Calaita Flamenco Son greet the international market with a vibrant debut release that explores a range of flamenco music. The Manchester-based group started out as a trio before expanding into a quintet, adding a vocalist and a woodwind player along the way. The wisdom behind this decision is easy to hear on their self-titled CD. Guitarists Chico Pere and Glenn Sharp lead the way, composing most of the tracks on the album, while Leo Paredes holds the rhythm together on cajón. Recent additions Diana Castro and Matt Nickson support the band with vocals and flute/saxophone respectively. Castro’s clear voice melds well with lead vocalist Pere’s expressive, weathered singing and Nickson’s woodwinds add a nice layer to the ensemble’s guitar-driven sound. Gavin Barras adds fretless electric bass guitar to a couple of tracks, revealing a jazz undercurrent sitting below the surface throughout much of Calaita Flamenco Son.
Chico Pere and company deliver authentic, passionate flamenco music with some outside influences, but this is by no means a crossover record. The jazz element, among others, is subtle and used effectively to broaden the group’s palette. Palos, seguiriyas, rumbas and bulerías sit alongside alegrías, tangos, guajiras, and colombianas. The enthusiastic atmosphere of the recording, full of vocal encouragement, hand clapping and hearty guitar strumming, lends this disc a natural warmth that sometimes gets lost in a studio setting.

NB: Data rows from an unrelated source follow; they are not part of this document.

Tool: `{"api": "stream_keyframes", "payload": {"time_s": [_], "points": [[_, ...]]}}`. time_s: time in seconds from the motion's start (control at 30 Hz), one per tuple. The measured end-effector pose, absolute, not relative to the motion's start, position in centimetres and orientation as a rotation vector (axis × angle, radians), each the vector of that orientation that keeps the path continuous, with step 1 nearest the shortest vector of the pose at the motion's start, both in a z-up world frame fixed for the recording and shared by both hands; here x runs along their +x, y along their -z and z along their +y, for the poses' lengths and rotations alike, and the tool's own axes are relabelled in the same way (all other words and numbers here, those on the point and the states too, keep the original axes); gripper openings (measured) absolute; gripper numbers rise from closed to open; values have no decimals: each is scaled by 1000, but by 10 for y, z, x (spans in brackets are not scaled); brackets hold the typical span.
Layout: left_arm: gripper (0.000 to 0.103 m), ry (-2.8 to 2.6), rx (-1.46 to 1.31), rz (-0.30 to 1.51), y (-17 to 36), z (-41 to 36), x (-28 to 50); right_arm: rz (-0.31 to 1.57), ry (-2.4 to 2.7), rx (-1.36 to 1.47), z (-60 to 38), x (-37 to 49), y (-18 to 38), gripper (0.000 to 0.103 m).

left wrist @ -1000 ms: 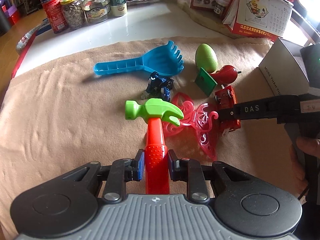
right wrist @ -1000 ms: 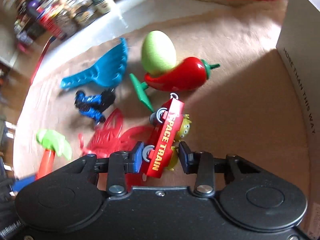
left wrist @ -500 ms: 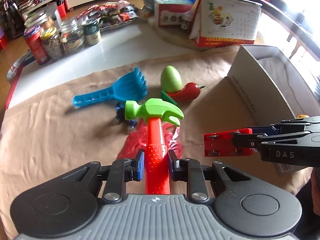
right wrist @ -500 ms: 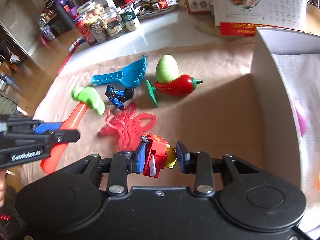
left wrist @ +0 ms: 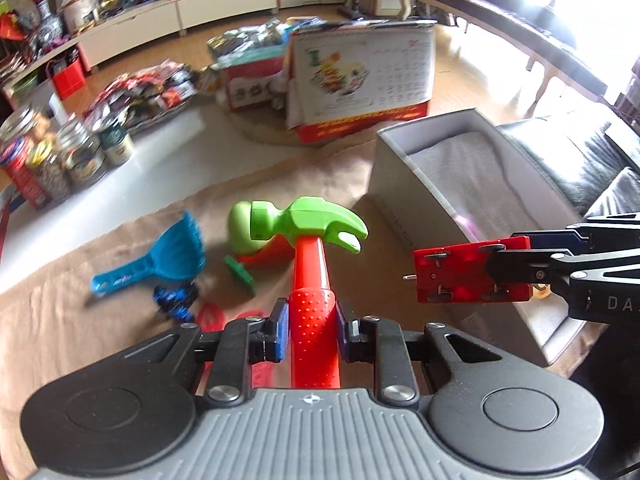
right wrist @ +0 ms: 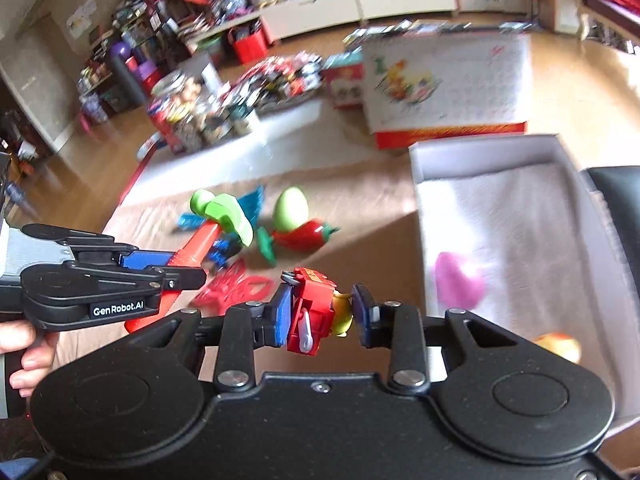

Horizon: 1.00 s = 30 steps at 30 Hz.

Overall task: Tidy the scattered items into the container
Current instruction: 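Carry the red hammer and red toy car into the white box and release both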

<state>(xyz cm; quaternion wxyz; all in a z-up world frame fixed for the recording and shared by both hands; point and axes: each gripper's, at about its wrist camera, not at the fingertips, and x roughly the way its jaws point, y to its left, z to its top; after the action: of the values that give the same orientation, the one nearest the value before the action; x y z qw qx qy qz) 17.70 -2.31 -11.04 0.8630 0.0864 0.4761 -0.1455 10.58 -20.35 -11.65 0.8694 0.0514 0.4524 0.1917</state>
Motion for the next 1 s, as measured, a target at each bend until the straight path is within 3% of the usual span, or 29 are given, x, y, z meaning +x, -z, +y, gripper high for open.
{"api": "stream_keyframes", "payload": {"time_s": [0.43, 1.0], "points": [[24, 448, 225, 958, 91, -159, 215, 913, -161, 191, -297, 141, 107, 35], [24, 395, 191, 1056, 152, -226, 274, 989, -34, 202, -338, 170, 147, 35]]}}
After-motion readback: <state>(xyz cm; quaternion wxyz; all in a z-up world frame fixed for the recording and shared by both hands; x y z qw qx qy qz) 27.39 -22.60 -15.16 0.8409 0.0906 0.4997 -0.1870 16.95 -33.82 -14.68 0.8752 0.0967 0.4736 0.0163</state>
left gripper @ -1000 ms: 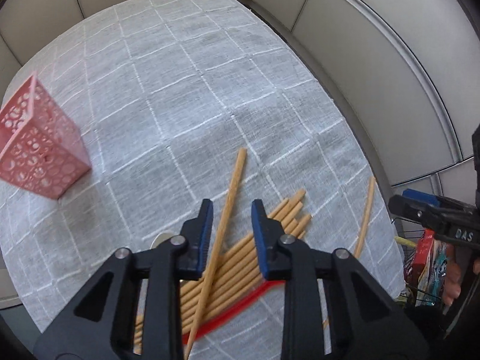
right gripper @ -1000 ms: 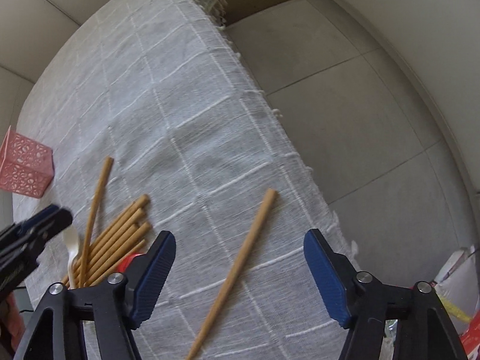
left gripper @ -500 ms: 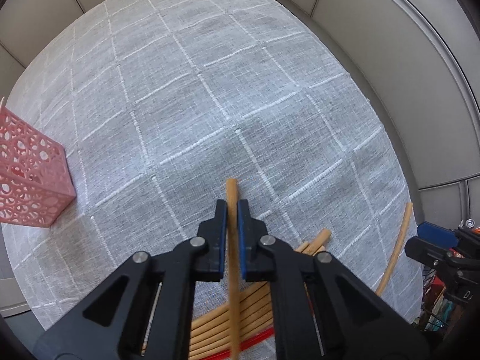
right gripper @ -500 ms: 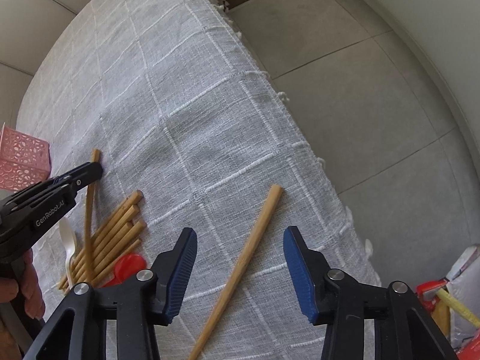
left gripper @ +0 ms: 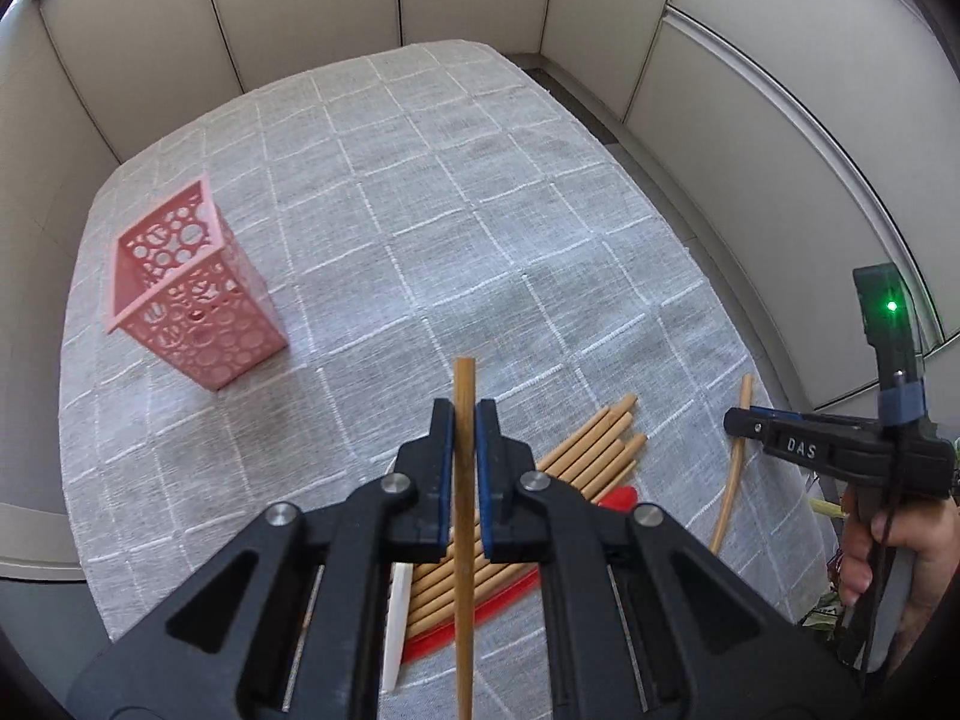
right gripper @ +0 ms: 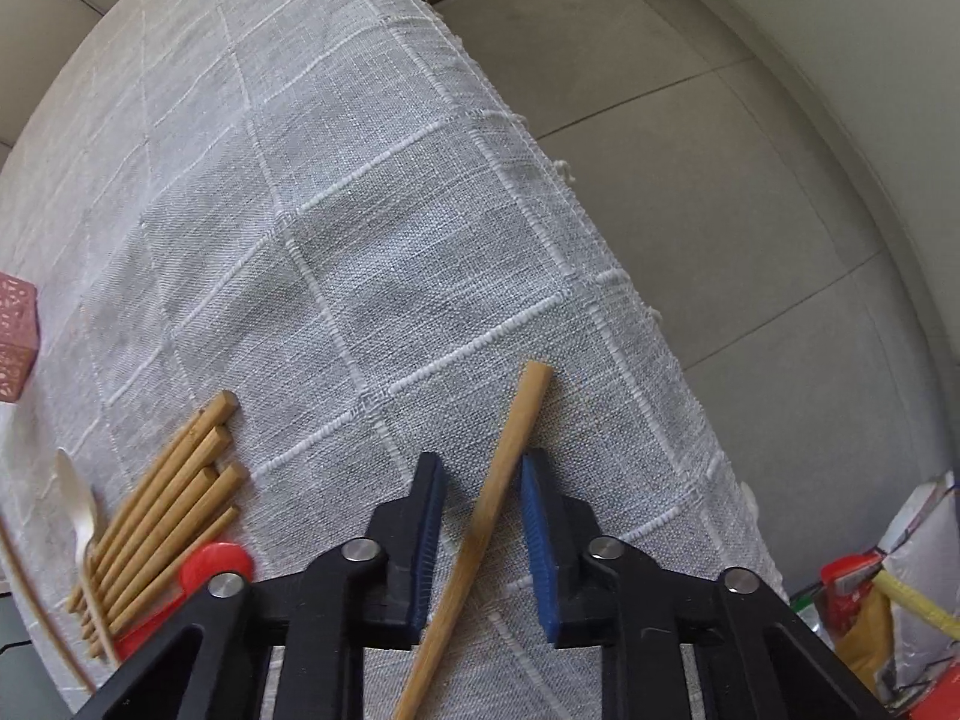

Right from the start, “Muy Ocupada” sets the tone for the album. Pere hails from a family of flamenco singers and his mature, yet controlled voice is the perfect vehicle for the group. The piece ebbs and flows, rapidly shifting dynamics. The dual guitars are prominently featured, but never become overbearing. The backing vocals, cajón, saxophone and fretless bass all come and go, adding lots of texture throughout. “Un Mensajito” is a jazz-inflected tango driven by Pere and Castro’s terrific vocal harmony and Nickson’s tenor saxophone.
While this is an ensemble record, it’s nice to hear Pere sing with solo guitar on “Quedate Con Tus Anillos,” a moving seguiriya that finds the vocalist hitting top form. “En El Puente” is another stripped down, heartfelt piece with a haunting sound and tapped guitar percussion. “Rumba Del Siete” starts slow and soulful before building with intensity, giving Diana Castro a chance to sing some lead.
Calaita Flamenco Son is a rewarding record that signals a great start for the band. Enjoyable for traditional and contemporary flamenco fans alike.